_About this exercise_
What lines of the data below hold "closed"? Show them.

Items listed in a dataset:
* * *

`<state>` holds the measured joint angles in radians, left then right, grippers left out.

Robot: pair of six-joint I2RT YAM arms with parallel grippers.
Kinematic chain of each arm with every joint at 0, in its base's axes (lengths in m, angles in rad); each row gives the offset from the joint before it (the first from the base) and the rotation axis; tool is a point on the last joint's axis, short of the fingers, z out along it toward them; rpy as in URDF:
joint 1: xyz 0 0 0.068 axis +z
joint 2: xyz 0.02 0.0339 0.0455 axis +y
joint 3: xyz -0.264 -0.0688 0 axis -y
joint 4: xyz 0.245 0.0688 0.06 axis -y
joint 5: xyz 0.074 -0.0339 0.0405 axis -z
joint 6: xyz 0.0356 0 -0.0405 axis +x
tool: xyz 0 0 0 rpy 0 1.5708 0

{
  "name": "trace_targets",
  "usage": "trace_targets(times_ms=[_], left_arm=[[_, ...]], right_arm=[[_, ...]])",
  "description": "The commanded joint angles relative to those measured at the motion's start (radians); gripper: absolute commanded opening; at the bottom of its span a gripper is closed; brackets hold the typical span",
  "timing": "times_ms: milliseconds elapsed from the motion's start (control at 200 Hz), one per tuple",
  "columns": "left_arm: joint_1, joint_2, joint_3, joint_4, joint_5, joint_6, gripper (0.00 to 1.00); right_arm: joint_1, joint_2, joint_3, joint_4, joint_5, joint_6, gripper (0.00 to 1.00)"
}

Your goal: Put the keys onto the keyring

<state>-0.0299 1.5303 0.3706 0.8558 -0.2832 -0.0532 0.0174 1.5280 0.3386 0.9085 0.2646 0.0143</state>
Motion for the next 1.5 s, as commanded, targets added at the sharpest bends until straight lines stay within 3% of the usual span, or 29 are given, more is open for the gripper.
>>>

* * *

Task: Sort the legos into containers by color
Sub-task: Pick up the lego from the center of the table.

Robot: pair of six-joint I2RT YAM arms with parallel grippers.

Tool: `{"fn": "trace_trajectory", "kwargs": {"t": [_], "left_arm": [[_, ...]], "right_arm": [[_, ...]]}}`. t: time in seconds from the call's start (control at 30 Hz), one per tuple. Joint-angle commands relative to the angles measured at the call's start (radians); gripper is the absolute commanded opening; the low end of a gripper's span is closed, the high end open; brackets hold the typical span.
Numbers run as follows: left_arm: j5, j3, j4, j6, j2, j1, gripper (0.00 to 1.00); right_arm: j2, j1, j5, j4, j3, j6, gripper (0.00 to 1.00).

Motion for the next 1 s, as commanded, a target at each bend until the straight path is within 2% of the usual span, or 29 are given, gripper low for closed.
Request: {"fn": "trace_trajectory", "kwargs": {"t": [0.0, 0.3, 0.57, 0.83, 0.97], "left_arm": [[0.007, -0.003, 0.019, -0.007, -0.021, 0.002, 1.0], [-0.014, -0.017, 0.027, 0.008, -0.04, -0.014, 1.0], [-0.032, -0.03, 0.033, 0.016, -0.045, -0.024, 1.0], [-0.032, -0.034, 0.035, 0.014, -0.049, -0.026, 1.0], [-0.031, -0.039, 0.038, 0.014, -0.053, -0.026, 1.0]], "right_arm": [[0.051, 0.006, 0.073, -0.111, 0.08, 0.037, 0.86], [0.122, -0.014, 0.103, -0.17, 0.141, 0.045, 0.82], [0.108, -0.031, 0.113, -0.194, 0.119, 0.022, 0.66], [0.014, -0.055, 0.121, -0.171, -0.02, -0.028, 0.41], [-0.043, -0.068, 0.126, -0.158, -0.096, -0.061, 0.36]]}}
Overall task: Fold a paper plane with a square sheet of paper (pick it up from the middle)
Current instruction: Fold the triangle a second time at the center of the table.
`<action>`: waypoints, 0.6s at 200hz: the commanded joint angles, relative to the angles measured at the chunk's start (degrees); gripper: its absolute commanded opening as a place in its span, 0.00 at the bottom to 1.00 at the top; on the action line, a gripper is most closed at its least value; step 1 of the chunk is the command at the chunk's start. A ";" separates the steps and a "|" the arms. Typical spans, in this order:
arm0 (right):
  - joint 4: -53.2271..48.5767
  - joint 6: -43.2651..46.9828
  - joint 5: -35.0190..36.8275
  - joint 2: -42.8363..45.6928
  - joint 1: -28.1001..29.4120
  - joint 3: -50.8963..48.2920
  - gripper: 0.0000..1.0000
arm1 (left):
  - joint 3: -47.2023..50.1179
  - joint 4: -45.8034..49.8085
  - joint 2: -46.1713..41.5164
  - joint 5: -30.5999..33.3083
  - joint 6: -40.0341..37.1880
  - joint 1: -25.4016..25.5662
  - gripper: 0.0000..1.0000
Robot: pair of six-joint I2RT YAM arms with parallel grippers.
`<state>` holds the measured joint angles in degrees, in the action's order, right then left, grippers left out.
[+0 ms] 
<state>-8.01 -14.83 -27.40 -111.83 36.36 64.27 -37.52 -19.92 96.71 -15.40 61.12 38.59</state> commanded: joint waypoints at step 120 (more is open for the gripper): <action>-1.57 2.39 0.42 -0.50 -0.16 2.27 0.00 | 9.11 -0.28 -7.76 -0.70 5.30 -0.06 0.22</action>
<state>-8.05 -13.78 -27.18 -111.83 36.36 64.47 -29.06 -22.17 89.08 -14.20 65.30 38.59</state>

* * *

_Final answer_
  "description": "The commanded joint angles relative to those measured at the motion's start (radians); gripper: absolute commanded opening; at the bottom of its span a gripper is closed; brackets hold the typical span",
Tool: `{"fn": "trace_trajectory", "kwargs": {"t": [_], "left_arm": [[_, ...]], "right_arm": [[_, ...]]}}`. t: time in seconds from the call's start (control at 30 Hz), one per tuple. Joint-angle commands relative to the angles measured at the call's start (radians); gripper is the absolute commanded opening; the low end of a gripper's span is closed, the high end open; brackets hold the typical span.
Motion for the next 1 s, as commanded, a target at each bend until the straight path is within 2% of the usual span, or 29 are given, gripper low for closed.
`<action>`: waypoints, 0.6s at 200hz: the commanded joint angles, relative to the angles measured at the chunk's start (degrees); gripper: its absolute commanded opening as a place in its span, 0.00 at the bottom to 1.00 at the top; on the action line, a gripper is most closed at its least value; step 1 of the chunk is the command at the chunk's start. A ";" separates the steps and a "|" the arms. Typical spans, in this order:

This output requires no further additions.